Apply learning theory Flashcards
Ivan Pavlov’s experiment
Classical conditioning:
Unconditioned stimulus (meat) elicits unconditioned response (salivation) normally a reflex and response to autonomic nervous system.
Neutral stimulus (bell) elicits no response at first.
Conditioning stage of experiment repeatedly pairs unconditioned stimulus with neutral stimulus to elicit unconditioned response.
After doing it enough, the neutral stimulus becomes a conditioned stimulus (bell) that elicits a conditioned response (salivation) on its own.
Little Albert experiment
Phobia is conditioned in a toddler by pairing a noise (unconditioned stimulus) with a rat (neutral stimulus) to elicit fear and crying (unconditioned response, conditioned after phobia developed).
The response also occurred when presented with other small white fluffy objects, demonstrating generalisation.
Classical conditioning with advertising
Advertisements also condition positive emotions by pairing products with stimuli that elicit positive emotions (pleasant environment, beautiful people, good times).
Processes in classical conditioning
Reinforcement:
* Temporal or spatial pairing of the 2 stimuli (CS & UCS).
Acquisition:
* “Initial stage of learning something”
* Usually several pairings of the CS and UCS are needed before the CR is fully developed.
* The first series of CS-UCS pairings, and gradual appearance and strengthening of the CR occur
during the acquisition phase of the experiment.

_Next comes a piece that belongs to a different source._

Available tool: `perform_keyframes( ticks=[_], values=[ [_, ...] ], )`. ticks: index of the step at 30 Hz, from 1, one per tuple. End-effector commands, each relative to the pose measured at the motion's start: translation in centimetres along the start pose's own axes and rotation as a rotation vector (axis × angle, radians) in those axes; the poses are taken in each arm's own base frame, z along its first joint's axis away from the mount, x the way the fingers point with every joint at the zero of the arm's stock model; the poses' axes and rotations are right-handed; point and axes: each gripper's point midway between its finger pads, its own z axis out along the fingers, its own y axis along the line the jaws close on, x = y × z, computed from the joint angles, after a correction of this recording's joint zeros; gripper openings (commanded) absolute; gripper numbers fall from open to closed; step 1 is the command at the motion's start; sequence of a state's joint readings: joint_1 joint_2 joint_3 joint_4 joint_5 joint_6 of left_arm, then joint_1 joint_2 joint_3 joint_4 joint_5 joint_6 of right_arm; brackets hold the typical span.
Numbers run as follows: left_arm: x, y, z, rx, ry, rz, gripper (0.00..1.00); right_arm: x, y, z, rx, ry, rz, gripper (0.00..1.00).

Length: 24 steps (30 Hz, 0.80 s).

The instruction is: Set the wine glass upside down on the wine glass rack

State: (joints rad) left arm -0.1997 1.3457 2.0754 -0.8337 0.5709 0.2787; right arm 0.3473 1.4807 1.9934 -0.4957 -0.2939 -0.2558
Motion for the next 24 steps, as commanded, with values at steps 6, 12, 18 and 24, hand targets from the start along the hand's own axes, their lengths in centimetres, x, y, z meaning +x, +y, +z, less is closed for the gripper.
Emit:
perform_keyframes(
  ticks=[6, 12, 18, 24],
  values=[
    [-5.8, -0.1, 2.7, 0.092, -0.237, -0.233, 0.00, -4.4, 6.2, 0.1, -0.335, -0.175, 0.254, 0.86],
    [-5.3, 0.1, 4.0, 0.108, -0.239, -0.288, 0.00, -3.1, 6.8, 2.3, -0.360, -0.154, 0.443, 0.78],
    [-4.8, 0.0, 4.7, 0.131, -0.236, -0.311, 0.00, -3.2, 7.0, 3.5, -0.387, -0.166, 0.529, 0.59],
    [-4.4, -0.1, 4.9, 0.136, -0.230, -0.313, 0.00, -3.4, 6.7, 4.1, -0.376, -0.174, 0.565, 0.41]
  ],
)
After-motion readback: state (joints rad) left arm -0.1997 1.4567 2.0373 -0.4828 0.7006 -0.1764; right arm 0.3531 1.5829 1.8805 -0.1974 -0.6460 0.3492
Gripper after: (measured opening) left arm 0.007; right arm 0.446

* Proceeds more quickly if the intensity of the UCS increases
Extinction:
* This procedure produces a reduction and eventual disappearance of the CR.
* It involves repeatedly presenting the CS without the UCS
Spontaneous Recovery:
* The “reappearance of an extinguished response after a period of nonexposure” to the CS
* Extinction does not simply “erase” the previous learning, or permanently “destroy” the CS—UCS pairing.
Generalisation:
* After classical conditioning with a CS, similar stimuli will also elicit CRs, even though they have never been paired with the UCS
* The most similar stimuli will elicit the most CRs
Discrimination:
* This is the opposite of generalisation. That is, the subject learns to respond to one stimulus and
not to a similar stimulus
Edward Thorndike’s experiment
Investigate how voluntary (not reflex) behaviours can be modified by experience (learning). Two types of experimental apparatus he used were: the puzzle box (from which cats had to escape) and mazes.
Thorndike formulated his Law of Effect from the puzzle-box results: Behaviour resulting in pleasant consequences is likely to be repeated in the same situation.
Difference between classical and operant conditioning
Classical: focuses on reflex or involuntary behaviours elicited by stimuli that precede the response.
Operant: focuses on voluntary behaviours emitted by the organism operating on the environment, not just reacting.
Three-term contingency
Reinforcement/ Punishment stimulus: Reinforcers and punishers are the consequences of behaviour and come to affect the subsequent frequency of behaviour.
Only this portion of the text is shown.